Being too long. If your alt text reads like a short story, trim it. Google has not confirmed a hard character limit, but best practice suggests keeping it under 125 characters. Get to the point.
Describing the wrong thing. If your image shows a woman hiking in the Lake District, don’t write alt text about hiking shoes just because that’s the page topic. Describe what’s actually there.
A Simple Process for Writing Alt Text at Scale
If you’re managing a blog or website with lots of images, here’s a straightforward approach:
- Audit your existing images. Use a tool like Screaming Frog or your CMS’s built-in SEO checker to find images with missing or weak alt text.
- Prioritise key pages first. Start with your highest-traffic pages and your product pages — these have the most to gain.
- Build it into your publishing workflow. Before any post goes live, alt text is added. Make it a checklist item, not an afterthought.
- Review periodically.
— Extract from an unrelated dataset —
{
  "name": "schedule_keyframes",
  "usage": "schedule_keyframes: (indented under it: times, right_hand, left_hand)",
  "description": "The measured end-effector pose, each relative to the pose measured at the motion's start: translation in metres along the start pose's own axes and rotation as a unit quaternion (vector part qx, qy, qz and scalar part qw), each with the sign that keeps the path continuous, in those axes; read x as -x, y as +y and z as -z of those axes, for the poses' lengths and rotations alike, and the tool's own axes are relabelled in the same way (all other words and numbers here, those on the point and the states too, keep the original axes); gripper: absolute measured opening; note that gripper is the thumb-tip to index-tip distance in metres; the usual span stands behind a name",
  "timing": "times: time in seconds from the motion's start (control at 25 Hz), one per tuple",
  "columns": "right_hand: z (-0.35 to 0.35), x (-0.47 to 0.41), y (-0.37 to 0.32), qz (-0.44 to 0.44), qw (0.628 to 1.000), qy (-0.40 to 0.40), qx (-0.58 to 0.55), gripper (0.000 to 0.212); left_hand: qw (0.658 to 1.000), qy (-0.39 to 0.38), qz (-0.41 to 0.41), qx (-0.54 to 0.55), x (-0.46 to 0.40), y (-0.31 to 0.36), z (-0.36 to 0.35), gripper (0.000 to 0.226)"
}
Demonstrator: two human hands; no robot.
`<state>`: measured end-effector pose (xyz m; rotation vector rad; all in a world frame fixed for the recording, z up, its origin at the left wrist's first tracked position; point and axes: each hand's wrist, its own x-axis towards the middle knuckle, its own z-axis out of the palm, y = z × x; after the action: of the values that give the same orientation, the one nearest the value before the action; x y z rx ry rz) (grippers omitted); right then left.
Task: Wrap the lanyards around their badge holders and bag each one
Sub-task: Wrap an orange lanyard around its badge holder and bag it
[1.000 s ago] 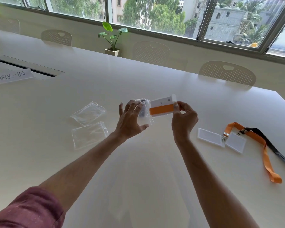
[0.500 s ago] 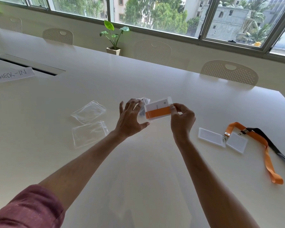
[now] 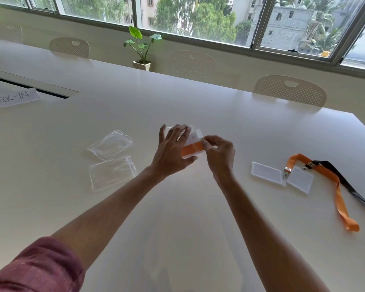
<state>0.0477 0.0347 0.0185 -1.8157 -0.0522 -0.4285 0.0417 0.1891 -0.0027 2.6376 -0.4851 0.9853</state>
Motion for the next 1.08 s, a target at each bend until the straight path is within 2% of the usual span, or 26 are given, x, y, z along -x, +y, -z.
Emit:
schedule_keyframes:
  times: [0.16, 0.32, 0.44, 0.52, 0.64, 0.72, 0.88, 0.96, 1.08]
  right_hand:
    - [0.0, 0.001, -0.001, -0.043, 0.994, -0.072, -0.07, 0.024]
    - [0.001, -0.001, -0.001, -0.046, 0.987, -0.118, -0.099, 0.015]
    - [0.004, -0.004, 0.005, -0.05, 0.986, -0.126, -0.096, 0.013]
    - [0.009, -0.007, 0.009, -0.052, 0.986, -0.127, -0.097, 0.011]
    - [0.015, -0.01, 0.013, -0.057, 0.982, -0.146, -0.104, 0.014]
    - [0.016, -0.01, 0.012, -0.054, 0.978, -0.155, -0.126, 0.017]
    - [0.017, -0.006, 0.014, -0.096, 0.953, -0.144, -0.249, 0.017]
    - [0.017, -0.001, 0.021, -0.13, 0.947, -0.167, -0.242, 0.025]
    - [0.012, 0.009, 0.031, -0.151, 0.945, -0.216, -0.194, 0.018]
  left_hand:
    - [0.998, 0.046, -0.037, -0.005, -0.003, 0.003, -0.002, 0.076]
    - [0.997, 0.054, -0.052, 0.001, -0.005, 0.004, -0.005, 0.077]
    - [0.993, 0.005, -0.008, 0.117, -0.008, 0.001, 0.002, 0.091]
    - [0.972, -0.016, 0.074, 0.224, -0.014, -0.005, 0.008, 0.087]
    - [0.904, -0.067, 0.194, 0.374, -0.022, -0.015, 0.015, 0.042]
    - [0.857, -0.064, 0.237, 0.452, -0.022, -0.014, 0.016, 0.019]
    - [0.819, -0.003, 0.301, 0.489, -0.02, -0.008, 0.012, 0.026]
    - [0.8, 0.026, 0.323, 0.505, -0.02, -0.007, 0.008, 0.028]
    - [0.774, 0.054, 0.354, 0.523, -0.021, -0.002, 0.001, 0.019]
As your keyword strategy evolves, old alt text may need updating.
What Good Alt Text Looks Like in Practice
Let’s look at a few real-world examples across different content types.
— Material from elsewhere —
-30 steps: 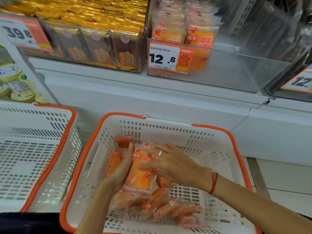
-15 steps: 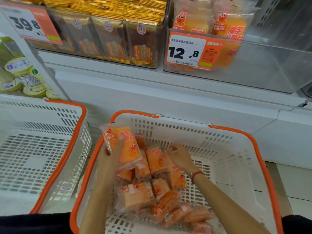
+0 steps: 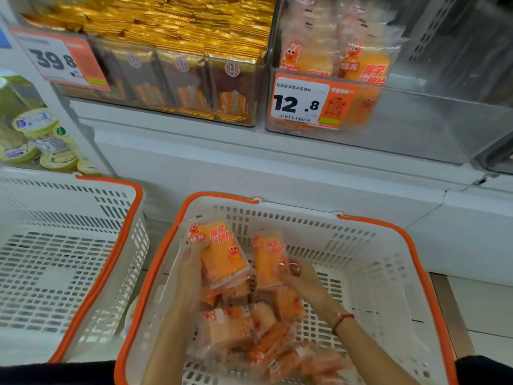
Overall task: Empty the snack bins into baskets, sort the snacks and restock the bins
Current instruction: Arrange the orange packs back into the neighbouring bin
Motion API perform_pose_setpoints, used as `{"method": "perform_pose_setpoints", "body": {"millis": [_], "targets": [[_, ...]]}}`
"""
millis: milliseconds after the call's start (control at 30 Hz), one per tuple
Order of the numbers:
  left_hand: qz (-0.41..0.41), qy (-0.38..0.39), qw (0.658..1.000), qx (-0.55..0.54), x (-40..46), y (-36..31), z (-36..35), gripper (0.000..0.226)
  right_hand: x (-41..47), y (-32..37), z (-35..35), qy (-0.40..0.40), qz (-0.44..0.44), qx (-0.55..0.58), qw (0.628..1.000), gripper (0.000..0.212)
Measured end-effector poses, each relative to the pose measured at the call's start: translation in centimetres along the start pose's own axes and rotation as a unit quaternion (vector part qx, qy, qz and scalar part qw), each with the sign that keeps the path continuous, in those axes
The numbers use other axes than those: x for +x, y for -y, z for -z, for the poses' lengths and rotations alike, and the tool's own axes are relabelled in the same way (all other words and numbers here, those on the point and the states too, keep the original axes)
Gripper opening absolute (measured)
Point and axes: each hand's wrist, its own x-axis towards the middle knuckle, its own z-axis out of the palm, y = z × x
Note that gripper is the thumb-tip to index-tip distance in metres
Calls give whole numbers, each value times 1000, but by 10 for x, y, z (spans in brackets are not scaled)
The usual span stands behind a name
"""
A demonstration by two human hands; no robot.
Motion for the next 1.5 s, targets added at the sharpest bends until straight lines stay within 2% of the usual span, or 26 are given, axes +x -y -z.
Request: {"method": "perform_pose_setpoints", "body": {"millis": [33,133,200,267,333,400,533,600,733,833,867,933,1033,1100,1167,1267,1367,1500], "targets": [[10,27,999,23,-5,-5,-6,38,-7,10,14,0,-1,34,999,32],[-66,39,987,138,-21,-22,-24,48,-29,59,47,26,65,135,988,45],[-116,38,979,164,-34,-36,-35,50,-47,97,62,52,123,138,981,57],[-167,31,968,185,-45,-52,-46,58,-68,129,71,63,169,105,978,57],[-185,45,968,164,-56,-68,-58,62,-85,145,77,53,196,77,976,46],[-203,69,970,114,-70,-84,-71,54,-97,153,79,12,227,60,972,35],[-286,137,946,66,-91,-122,-107,40,-113,175,92,-55,278,130,950,36],[-322,198,924,56,-93,-152,-129,39,-117,192,107,-84,323,157,929,34],[-411,323,841,137,-84,-219,-180,60,-111,231,144,-152,406,180,883,24],[-475,325,784,235,-73,-258,-207,41,-98,254,169,-179,438,137,870,28],[-472,326,777,257,-66,-266,-212,35,-92,257,175,-179,438,116,873,28],[-449,329,777,293,-50,-275,-215,38,-79,261,182,-160,425,74,888,27],[-467,274,764,351,-32,-275,-215,36,-65,266,182,-123,390,25,912,29],[-473,250,770,348,-28,-275,-215,32,-59,271,179,-121,387,6,914,30],[-462,258,771,353,-24,-276,-212,39,-53,272,177,-122,391,2,912,29],[-418,296,783,354,-21,-281,-207,62,-51,267,178,-115,379,10,918,31],[-377,303,803,348,-25,-286,-207,47,-53,264,181,-115,375,14,920,34],[-436,222,781,388,-17,-290,-211,37,-53,263,190,-121,371,59,919,50]]}}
| Image | Weak Alt Text | Strong Alt Text |
|---|---|---|
| A sourdough loaf | “bread” | “Golden sourdough loaf with a scored crust, cooling on a wire rack” |
| A homepage hero image of a team | “team photo” | “Diverse team of five professionals collaborating around a meeting table” |
| An infographic about sleep | “infographic” | “Infographic showing that adults need 7–9 hours of sleep per night for optimal health” |
| A product shot of headphones | “headphones” | “Sony WH-1000XM5 wireless noise-cancelling headphones in black, front view” |
| A blog header image (decorative) | “header” | (empty alt text — it’s decorative) |
Final Thoughts: Small Text, Big Impact
Alt text might be one of the smallest pieces of copy you ever write — sometimes just ten words. But those ten words do important work. They help search engines understand your content. They open your website to millions of users who rely on screen readers. They give your images a chance to rank and drive real traffic.
The good news is that writing great alt text isn’t hard once you understand what it’s for. Be specific. Be natural. Think about the real person — or the search engine — on the other side. And make it a consistent habit, not an occasional afterthought.
Your images already say something. With good alt text, they say it to everyone.